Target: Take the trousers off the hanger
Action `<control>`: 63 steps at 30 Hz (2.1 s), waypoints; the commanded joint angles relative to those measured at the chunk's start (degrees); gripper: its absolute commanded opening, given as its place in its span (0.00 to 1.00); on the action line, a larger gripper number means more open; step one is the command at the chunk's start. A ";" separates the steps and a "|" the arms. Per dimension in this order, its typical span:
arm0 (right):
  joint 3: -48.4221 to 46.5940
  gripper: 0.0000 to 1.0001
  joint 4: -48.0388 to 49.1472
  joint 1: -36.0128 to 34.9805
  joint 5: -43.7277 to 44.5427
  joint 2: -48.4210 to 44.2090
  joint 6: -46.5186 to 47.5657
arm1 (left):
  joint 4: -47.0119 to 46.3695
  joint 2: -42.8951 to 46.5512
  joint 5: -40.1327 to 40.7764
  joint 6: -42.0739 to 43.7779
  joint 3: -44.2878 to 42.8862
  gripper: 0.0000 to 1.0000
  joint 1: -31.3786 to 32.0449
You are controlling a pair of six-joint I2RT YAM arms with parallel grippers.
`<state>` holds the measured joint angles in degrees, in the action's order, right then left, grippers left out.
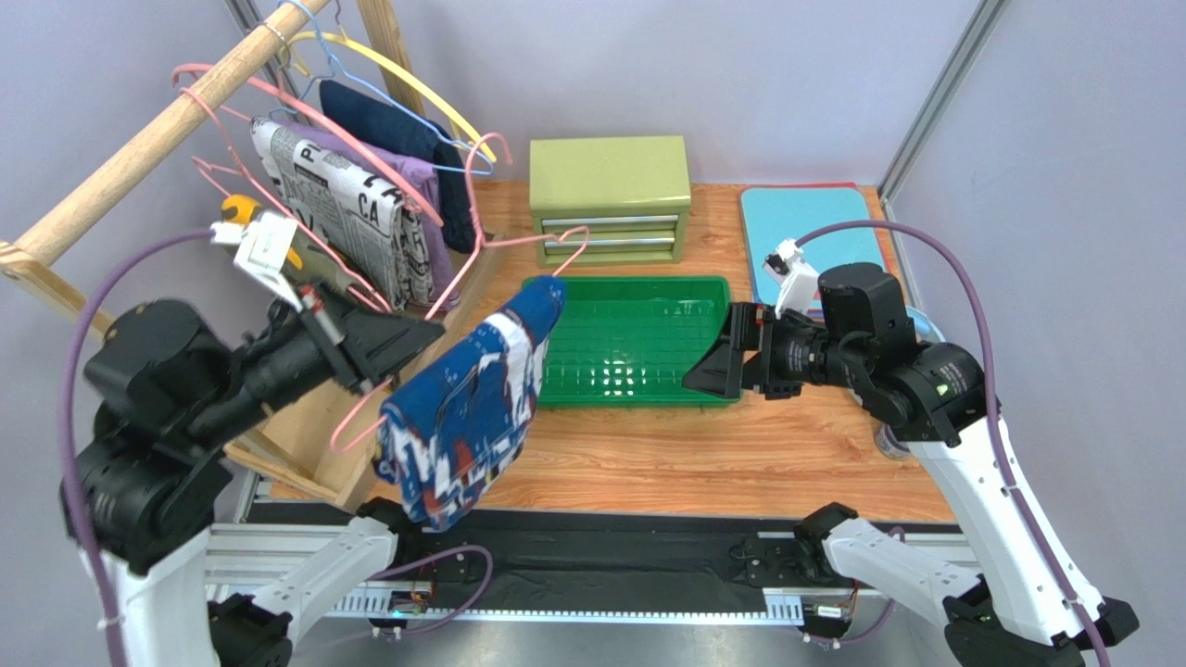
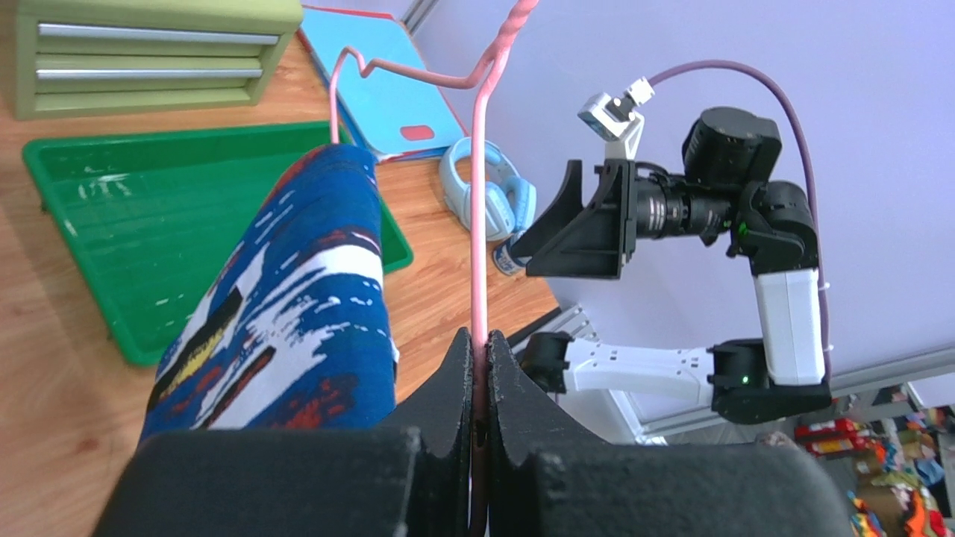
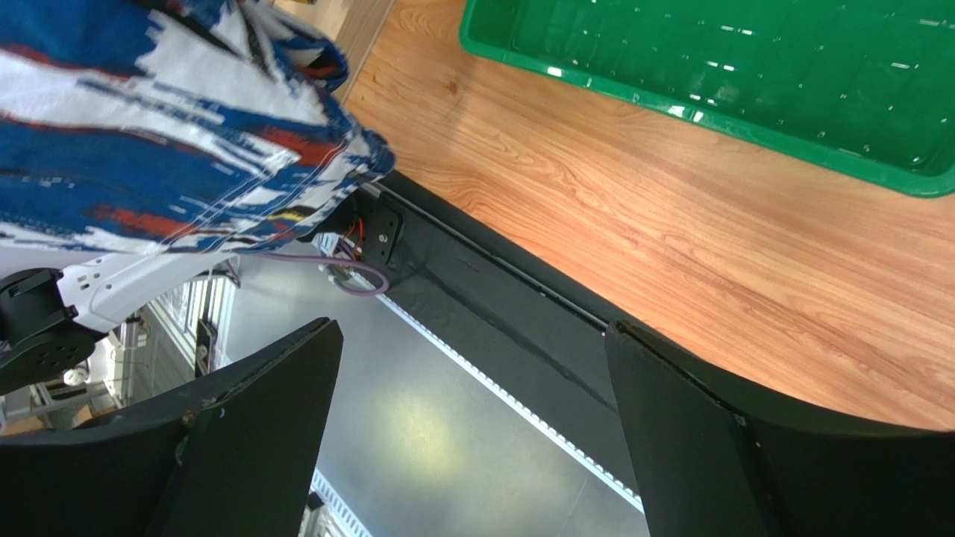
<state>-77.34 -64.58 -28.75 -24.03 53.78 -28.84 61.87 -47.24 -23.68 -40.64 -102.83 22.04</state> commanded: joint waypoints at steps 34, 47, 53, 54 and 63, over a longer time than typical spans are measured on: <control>-30.41 0.86 23.32 -39.89 61.37 30.67 11.86 | -23.89 -25.62 14.19 -11.48 -18.20 0.00 0.55; -31.19 0.84 35.75 -43.84 65.16 37.01 13.02 | -29.61 -18.86 16.30 -12.79 -10.82 0.00 0.72; -38.13 0.82 33.55 -43.84 65.69 42.36 13.20 | -29.35 -18.93 16.48 -14.38 -12.39 0.00 0.90; -39.02 0.82 32.85 -43.84 66.21 43.16 13.37 | -29.26 -19.02 16.47 -14.29 -13.27 0.00 0.81; -38.51 0.72 32.40 -43.67 72.54 44.49 13.81 | -29.08 -18.41 16.12 -14.03 -13.89 0.00 0.90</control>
<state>-116.38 -33.91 -72.36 43.51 99.79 -15.53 45.36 -67.72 -7.20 -54.00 -112.77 22.55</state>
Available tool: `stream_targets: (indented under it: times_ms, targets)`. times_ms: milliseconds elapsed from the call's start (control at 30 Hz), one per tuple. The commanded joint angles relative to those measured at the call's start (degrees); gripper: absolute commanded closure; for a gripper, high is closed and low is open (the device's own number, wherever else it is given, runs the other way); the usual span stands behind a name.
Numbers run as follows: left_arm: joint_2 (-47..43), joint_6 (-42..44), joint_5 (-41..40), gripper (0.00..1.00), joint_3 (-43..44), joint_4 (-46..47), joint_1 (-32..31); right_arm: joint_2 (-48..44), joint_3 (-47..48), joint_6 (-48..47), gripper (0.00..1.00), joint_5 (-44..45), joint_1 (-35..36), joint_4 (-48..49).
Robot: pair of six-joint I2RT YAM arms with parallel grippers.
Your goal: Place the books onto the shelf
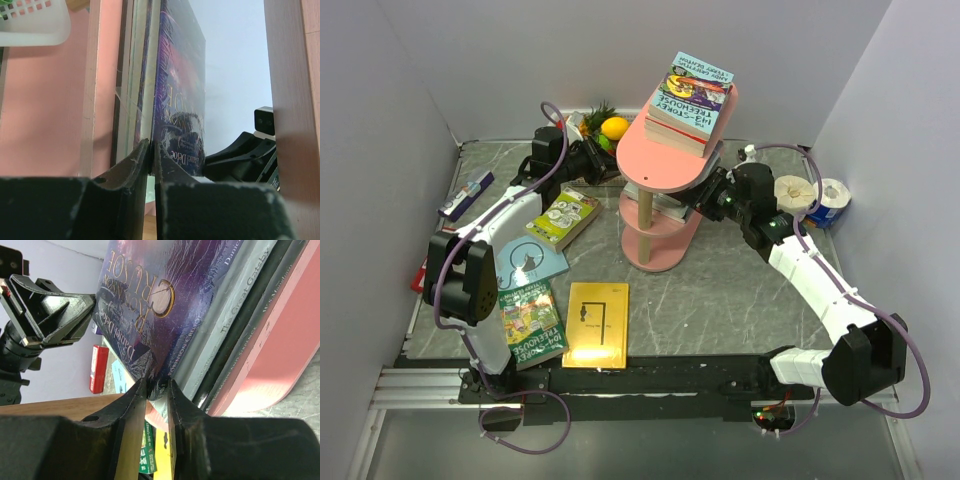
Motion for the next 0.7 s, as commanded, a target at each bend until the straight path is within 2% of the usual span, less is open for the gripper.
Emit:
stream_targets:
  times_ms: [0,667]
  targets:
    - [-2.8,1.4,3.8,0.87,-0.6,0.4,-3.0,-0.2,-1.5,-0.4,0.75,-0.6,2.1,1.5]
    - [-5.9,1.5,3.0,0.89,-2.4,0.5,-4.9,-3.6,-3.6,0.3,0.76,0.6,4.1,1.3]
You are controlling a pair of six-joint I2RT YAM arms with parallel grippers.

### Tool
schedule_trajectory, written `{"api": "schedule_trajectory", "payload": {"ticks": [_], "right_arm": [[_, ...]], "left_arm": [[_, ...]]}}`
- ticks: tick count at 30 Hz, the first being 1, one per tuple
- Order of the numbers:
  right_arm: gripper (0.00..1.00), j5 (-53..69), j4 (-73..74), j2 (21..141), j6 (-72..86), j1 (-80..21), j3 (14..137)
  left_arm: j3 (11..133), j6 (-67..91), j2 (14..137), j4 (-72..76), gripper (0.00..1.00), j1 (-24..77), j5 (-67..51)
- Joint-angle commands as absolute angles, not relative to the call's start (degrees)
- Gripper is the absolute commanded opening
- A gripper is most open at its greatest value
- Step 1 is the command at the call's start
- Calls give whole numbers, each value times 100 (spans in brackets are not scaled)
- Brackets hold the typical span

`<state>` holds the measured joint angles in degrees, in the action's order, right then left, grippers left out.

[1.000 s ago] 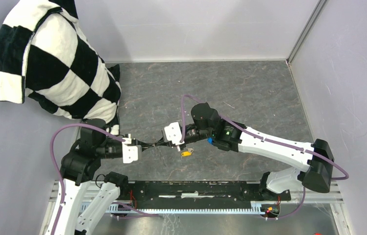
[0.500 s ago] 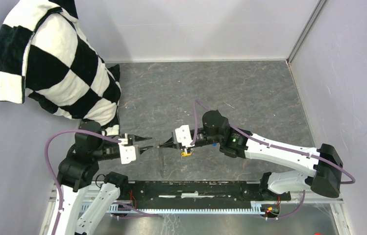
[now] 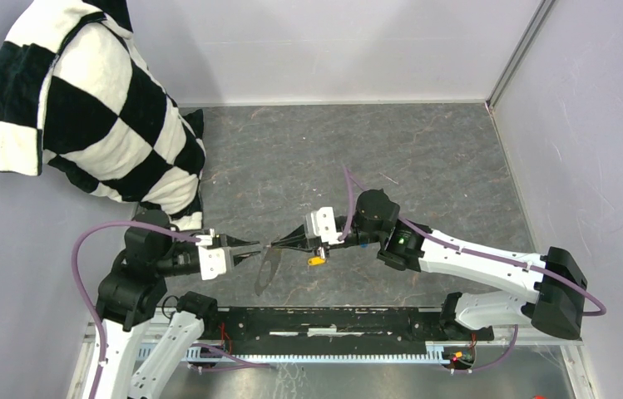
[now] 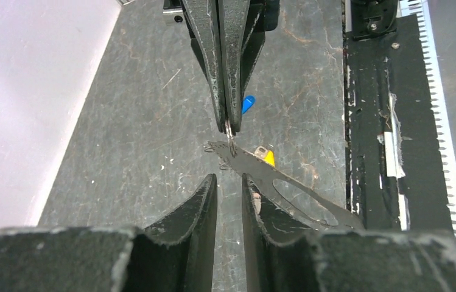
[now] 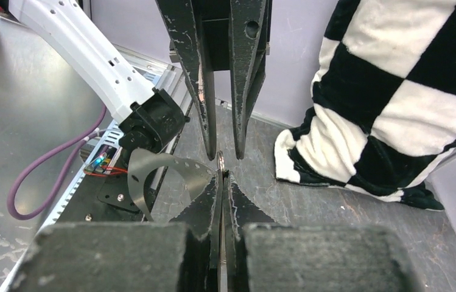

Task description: Put the keys on the keyring

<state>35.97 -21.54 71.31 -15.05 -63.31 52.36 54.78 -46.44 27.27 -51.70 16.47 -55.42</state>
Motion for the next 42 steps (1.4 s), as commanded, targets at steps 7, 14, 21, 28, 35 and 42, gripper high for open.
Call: {"api": "schedule_trajectory", "payload": {"ticks": [7, 14, 21, 28, 35, 42], "right_arm": [[0, 3171, -818, 7228, -2119, -6327, 6117], [1, 2661, 1015, 7752, -2704, -6517, 7313], [1, 2112, 2001, 8049, -3059, -6771, 7909], [1, 1970, 2293, 8170, -3173, -6890, 8148], [1, 1701, 2636, 8506, -3105, -7044, 8696], [1, 1493, 2954, 8743, -3032, -7145, 9102]], "left_arm": [[5621, -5277, 2936, -5443, 38, 1643, -5527], [5672, -5517, 3174, -5443, 39, 1644, -5556], [5783, -5633, 3287, -5444, 36, 1644, -5338], [5835, -5628, 3311, -5445, 34, 1643, -5085], [5903, -5254, 3437, -5462, 35, 1642, -5468], [6095, -5727, 3725, -6219, 33, 1644, -5425]]}}
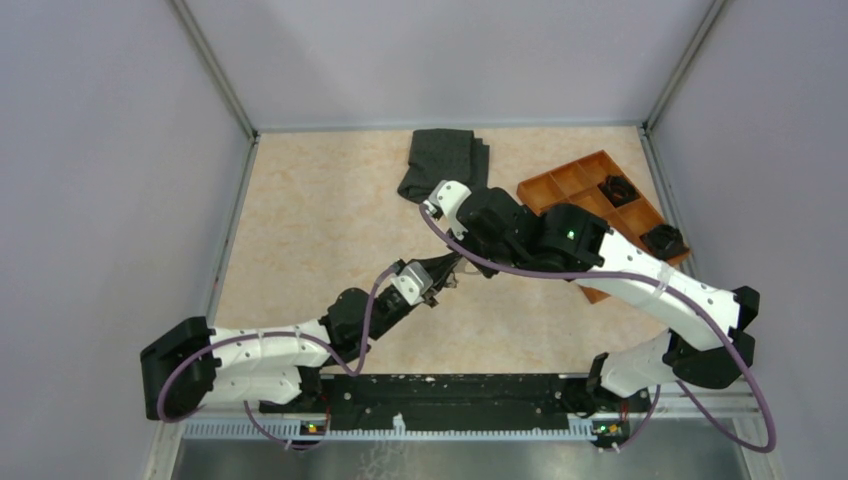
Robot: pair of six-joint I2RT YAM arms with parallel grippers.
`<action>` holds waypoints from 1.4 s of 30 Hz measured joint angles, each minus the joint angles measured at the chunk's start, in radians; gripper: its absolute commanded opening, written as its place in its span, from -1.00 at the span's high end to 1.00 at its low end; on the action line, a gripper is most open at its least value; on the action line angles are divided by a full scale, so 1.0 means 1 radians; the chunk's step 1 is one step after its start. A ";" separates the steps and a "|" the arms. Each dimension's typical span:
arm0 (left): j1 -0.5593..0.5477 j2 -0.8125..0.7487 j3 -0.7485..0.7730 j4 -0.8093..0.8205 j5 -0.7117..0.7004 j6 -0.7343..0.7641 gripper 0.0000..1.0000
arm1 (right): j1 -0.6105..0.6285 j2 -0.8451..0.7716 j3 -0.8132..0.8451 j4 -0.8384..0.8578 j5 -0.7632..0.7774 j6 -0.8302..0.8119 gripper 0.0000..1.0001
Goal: Remove the keys from the keyring
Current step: Remove the key from the keyring.
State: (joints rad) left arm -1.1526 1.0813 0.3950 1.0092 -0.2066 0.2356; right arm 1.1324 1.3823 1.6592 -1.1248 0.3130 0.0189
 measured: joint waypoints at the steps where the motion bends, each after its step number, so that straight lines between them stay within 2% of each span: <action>1: 0.000 0.001 0.002 0.000 0.002 0.000 0.65 | 0.000 0.000 0.000 0.000 0.000 0.000 1.00; 7: 0.000 0.002 0.013 0.000 0.009 0.000 0.60 | 0.005 0.002 0.000 0.000 0.000 0.000 1.00; 14: 0.000 0.002 0.017 0.000 0.016 0.000 0.69 | 0.005 0.006 0.013 -0.006 0.000 0.000 1.00; 18: 0.000 0.002 0.017 -0.001 0.018 0.000 0.84 | 0.006 0.007 0.013 -0.006 0.000 0.001 1.00; 20: 0.000 0.002 0.017 -0.001 0.018 -0.001 1.00 | 0.006 0.007 0.013 -0.006 0.000 0.001 1.00; 33: 0.001 -0.003 0.026 -0.031 0.017 -0.006 1.00 | 0.003 0.006 0.002 -0.011 0.038 0.001 1.00; 42: 0.005 -0.091 -0.028 -0.042 0.027 -0.023 1.00 | -0.018 -0.017 -0.071 0.035 0.025 0.006 1.00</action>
State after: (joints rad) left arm -1.1481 0.9905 0.3672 0.9676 -0.1799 0.2123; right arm 1.1145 1.3651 1.5887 -1.0901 0.3378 0.0254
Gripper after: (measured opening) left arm 0.008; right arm 0.025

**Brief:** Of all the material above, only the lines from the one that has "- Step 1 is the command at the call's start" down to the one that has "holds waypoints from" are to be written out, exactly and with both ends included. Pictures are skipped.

**Completed exercise:**
- Step 1 is the command at the call's start
- Calls give whole numbers, each value times 100 (spans in brackets are not scaled)
- Brackets hold the typical span

`<state>` holds the measured joint angles in degrees, in the action's order, right then left, grippers left out.

[1.000 s ago] 
[0.500 s ago] 
[now] 
[now] 
[now] 

Task description: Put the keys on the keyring

<state>35.97 -21.54 71.31 -15.05 -63.31 52.36 54.78 -46.44 27.27 -51.70 16.47 -55.42</state>
Motion for the next 42 steps (1.4 s), as commanded, targets at steps 7, 14, 21, 28, 35 and 42, gripper high for open.
Call: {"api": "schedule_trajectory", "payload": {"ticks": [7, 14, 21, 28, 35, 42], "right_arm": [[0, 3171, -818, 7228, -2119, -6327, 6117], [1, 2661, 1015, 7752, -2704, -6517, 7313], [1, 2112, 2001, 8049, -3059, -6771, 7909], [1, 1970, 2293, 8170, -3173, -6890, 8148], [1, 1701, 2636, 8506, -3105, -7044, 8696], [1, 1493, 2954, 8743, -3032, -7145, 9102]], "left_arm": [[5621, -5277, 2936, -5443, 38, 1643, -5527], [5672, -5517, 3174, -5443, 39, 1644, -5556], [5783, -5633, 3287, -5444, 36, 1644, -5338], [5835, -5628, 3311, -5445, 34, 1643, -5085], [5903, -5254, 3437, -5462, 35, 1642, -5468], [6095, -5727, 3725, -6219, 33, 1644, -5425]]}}
Robot: pair of six-joint I2RT YAM arms with parallel grippers.
`<action>` holds waypoints from 1.4 s of 30 Hz measured joint angles, each minus the joint angles measured at the chunk's start, in radians; gripper: its absolute commanded opening, written as its place in its span, from -1.00 at the span's high end to 1.00 at its low end; on the action line, a gripper is most open at its least value; on the action line angles are divided by a full scale, so 1.0 means 1 radians; the chunk's step 1 is one step after its start. A ";" separates the steps and a "|" the arms. Each dimension's typical span:

That wraps up the answer.